KPC’s board announced his appointment as the Managing Director in an acting capacity on January 23, a month after he was acquitted from a case implicating him in a Ksh1.97 billion scandal and the company.

His tribulations as the MD of KPC date back to 2018, when he was compelled to step down from his role after the allegations implicating him and five other managers in the corruption scandal.

Sang left his position under dramatic circumstances at the height of the disquiet in the former Jubilee administration.

In December 2022, he appeared to have finally managed to shake off his tribulations after the Anti-Corruption Court acquitted him and his co-accused from the charges, citing a lack of evidence.

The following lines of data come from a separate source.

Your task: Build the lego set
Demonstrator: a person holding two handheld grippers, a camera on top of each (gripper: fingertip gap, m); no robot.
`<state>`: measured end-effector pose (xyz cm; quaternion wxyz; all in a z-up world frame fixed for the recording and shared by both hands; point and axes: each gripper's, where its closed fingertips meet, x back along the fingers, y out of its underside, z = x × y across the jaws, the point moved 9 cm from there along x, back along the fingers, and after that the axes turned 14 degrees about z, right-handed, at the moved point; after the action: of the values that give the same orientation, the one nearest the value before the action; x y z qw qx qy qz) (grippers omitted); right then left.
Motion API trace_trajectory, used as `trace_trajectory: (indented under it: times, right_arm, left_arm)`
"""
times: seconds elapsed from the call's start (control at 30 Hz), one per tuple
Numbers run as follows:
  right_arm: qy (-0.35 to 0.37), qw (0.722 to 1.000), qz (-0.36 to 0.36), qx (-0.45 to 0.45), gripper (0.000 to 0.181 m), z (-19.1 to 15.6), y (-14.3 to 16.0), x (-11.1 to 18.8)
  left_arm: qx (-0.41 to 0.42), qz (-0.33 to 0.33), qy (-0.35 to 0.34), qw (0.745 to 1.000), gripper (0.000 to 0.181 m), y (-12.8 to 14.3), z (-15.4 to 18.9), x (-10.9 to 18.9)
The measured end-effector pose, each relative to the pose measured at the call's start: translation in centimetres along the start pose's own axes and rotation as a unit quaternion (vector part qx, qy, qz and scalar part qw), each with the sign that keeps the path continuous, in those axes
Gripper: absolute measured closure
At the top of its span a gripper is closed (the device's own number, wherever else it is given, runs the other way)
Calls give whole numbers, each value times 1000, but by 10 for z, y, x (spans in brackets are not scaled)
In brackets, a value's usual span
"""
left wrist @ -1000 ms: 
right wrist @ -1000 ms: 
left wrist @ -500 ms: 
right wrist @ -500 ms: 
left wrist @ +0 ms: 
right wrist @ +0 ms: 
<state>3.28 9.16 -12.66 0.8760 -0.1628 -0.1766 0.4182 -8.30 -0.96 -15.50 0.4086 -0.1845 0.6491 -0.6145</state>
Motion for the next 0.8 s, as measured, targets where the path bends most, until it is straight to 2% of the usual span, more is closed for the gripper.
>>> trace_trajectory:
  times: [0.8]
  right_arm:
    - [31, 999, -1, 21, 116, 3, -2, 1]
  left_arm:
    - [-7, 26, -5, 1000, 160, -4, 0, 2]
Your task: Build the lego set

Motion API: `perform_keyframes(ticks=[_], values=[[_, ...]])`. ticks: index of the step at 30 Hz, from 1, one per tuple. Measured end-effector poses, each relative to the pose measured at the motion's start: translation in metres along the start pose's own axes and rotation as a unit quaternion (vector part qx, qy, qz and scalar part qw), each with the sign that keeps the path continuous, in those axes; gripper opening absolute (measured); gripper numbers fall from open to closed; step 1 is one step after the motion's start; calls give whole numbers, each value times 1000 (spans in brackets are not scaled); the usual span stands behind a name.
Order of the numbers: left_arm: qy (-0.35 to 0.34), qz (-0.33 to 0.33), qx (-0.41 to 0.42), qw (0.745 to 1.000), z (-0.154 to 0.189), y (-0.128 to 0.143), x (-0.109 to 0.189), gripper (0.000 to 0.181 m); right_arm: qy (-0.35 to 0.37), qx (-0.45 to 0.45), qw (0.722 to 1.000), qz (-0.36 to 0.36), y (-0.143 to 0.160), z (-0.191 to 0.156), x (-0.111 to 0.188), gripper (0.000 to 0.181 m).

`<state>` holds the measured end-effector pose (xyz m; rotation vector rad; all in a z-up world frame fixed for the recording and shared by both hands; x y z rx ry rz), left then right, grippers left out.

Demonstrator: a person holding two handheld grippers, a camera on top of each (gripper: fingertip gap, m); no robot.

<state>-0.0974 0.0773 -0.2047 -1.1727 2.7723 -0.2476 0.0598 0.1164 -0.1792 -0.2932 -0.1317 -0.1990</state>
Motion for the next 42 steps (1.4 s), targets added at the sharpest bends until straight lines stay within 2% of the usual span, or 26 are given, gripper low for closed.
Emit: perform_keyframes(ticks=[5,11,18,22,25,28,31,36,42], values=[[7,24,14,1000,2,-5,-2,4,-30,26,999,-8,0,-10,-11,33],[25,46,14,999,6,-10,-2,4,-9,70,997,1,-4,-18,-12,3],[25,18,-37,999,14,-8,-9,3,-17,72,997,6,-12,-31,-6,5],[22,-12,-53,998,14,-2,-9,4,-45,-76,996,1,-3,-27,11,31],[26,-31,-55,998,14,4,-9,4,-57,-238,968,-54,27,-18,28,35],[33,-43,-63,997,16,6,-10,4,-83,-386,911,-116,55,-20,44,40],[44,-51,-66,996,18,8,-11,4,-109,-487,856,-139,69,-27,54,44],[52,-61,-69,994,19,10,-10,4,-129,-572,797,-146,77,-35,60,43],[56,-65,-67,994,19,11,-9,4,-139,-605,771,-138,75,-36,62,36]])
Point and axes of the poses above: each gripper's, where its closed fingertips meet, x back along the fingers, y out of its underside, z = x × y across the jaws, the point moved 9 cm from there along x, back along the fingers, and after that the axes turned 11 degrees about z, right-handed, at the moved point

One month after his acquittal, KPC’s board of directors announced his appointment - terming his return as a major boost in its endeavours to soar back into profit-making.

In a statement from KPC, board chair Faith Bett noted that the company had registered a record-high profit during Sang’s earlier stint as the MD from 2016 to 2018.

As such, the board chair expressed confidence in the decision to revert to Sang’s services amid plummeting profit in the past years.

“Sang’s brief but highly effective tenure at KPC saw remarkable changes in the management and performance of the State Corporation,” the chair noted in justifying his appointment.

However, his appointment sparked protests from a section of Kenyans who were opposed to the series of withdrawal of graft cases by the Director of Public Prosecutions (DPP).